The Oldroyd Lab is this year's winner in the College of Engineering.
Dr. Holly Oldroyd’s Lab is always busy with ongoing and new projects, including research among the Redwood trees in Jackson State Forest, working with Mechanical and Aerospace Engineers for aircraft design, and observing smoke transport during prescribed burns—just to name a few.
The Oldroyd Lab studies land-water-atmosphere interactions using field operations. This includes the study of evaporation, heat exchanges, and greenhouse gas fluxes. These observations are used to develop new models that can be used in a number of applications, including hydrological models, numerical weather predictions, satellite remote sensing products, pollutant/smoke transport and wind energy.
Since the Oldroyd Lab studies at several different field sites, their safety plans, training, and standard operating procedures must be developed for each specific site.
The lab first identifies as many safety concerns as they can and how to operate as safely as possible in each environment and for each task.
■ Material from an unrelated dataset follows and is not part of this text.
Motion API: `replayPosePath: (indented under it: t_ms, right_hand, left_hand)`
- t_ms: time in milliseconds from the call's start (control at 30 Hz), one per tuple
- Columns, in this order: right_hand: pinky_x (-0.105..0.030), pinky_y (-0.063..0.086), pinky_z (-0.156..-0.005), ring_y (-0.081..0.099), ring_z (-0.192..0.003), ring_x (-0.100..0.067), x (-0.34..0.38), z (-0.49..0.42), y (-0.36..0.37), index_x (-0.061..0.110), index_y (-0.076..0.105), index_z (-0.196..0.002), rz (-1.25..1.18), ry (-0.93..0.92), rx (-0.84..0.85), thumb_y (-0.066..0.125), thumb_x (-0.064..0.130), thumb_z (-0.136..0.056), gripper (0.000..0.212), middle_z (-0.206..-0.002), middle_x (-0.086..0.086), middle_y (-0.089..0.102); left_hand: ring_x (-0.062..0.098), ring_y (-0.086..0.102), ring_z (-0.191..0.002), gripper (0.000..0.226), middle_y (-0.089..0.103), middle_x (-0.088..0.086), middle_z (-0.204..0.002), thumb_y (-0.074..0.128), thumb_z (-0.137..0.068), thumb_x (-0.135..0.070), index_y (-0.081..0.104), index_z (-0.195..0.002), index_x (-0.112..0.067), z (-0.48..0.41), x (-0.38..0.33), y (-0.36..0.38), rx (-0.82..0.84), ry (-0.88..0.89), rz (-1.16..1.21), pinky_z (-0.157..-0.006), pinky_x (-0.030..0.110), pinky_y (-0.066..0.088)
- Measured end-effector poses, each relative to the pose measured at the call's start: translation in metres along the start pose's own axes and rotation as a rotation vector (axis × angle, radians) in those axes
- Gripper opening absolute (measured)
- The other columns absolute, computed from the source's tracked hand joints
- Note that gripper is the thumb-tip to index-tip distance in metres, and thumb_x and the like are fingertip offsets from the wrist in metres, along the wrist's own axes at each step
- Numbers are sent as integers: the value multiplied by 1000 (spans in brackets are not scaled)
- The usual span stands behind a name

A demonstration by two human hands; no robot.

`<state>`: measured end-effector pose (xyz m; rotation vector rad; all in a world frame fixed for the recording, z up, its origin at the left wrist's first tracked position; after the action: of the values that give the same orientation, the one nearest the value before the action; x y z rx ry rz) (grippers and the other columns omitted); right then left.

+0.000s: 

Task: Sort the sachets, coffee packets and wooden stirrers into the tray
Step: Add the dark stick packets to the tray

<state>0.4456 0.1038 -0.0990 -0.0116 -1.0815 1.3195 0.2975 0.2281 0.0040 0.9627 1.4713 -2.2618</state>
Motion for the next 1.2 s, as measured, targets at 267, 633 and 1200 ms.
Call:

For some field projects, our biggest safety concern is weather—heat illness or storms,” said Dr. Oldroyd, “yet for other projects, fall protection for climbing 100 feet to install instrumentation is our main concern to address.”
After identifying specific safety concerns, the Oldroyd Lab then develops a field safety plan to avoid risks and ensure that everyone has necessary training. This may include specialized training like fall protection, boating training, or training for operating heavy machinery. They may also need to consider how to identify other environmental dangers such as poison oak, or how to deal with animal encounters. Continual communication is of utmost importance when in the field because changes in terrain and weather conditions may occur unexpectedly.
Dr. Oldroyd’s dedication to safety in the field is evident in the LSP’s review of her laboratory, “Dr. Oldroyd takes a proactive approach to ensure the well-being of both her students and fellow lab users in the Civil and Environmental Engineering department. Holly meticulously plans and prepares for fieldwork, emphasizing the importance of proper safety gear and procedures to her students. Her proactive stance towards lab and field safety, coupled with her willingness to go the extra mile in sharing opportunities, establishes Holly as a role model in promoting a culture of safety, responsibility, and collaboration within the UC Davis community.”
Dr. Oldroyd is also committed to advocating for more effective and efficient ways of keeping safety and laboratory training up to date and accessible, for both her lab and others needing similar resources.